• _What you have to do_: Only the lines containing the string "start" are needed; copy all of them from the listing.

• _Supplied data_:

--

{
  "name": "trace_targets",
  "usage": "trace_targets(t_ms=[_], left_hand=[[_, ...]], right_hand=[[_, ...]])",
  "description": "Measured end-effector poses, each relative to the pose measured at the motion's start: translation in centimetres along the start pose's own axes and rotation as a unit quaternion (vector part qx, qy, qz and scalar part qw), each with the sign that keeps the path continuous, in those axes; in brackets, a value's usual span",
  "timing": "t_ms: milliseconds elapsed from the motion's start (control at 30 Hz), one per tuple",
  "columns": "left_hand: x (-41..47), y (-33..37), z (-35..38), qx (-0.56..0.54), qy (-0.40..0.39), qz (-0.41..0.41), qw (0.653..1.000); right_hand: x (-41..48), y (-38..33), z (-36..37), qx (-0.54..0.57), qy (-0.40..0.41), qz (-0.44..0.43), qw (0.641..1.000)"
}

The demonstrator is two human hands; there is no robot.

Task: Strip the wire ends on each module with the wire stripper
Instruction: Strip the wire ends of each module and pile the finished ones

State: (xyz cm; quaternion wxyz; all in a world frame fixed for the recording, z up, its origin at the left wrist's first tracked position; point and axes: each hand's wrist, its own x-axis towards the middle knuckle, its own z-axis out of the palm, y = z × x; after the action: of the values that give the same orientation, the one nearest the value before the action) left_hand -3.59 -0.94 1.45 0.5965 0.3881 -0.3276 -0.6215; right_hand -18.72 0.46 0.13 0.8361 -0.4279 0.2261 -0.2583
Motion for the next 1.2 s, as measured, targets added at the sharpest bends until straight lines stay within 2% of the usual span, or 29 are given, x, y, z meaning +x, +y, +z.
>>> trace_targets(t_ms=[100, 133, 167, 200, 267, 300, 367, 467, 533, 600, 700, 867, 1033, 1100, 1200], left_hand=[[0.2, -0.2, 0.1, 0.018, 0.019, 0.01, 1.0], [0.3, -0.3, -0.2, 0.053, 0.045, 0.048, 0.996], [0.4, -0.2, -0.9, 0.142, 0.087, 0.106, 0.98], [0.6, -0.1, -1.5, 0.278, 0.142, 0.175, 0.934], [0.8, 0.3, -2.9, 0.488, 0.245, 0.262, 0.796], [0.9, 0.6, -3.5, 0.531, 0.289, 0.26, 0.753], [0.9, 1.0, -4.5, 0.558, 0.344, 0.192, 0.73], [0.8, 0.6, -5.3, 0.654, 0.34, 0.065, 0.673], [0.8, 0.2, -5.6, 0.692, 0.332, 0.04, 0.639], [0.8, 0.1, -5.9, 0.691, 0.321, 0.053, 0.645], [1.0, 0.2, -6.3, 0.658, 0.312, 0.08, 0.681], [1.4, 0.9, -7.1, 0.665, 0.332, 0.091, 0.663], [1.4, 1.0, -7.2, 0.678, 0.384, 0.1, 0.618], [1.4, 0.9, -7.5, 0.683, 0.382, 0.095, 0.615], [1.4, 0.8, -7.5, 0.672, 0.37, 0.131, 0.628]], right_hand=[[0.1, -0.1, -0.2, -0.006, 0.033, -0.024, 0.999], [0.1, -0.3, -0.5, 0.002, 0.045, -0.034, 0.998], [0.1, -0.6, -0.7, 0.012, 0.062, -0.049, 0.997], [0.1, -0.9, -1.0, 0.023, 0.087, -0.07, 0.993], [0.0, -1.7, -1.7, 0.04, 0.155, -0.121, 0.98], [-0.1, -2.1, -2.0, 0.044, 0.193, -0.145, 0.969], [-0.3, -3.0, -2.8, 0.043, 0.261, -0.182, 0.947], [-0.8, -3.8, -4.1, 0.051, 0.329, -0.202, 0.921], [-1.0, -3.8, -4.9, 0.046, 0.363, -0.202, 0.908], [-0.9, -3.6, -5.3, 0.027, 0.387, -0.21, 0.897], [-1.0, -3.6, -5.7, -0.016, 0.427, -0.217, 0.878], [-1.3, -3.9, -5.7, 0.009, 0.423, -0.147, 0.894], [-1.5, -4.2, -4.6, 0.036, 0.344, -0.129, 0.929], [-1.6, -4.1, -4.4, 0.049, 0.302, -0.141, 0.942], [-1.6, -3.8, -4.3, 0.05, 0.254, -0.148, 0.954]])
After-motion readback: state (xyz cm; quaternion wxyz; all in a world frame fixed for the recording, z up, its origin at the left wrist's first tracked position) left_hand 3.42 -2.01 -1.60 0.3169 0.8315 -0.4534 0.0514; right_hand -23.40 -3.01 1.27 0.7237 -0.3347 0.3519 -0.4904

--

• _Exercise solution_:
  "description": "Measured end-effector poses, each relative to the pose measured at the motion's start: translation in centimetres along the start pose's own axes and rotation as a unit quaternion (vector part qx, qy, qz and scalar part qw), each with the sign that keeps the path continuous, in those axes; in brackets, a value's usual span",
  "timing": "t_ms: milliseconds elapsed from the motion's start (control at 30 Hz), one per tuple",

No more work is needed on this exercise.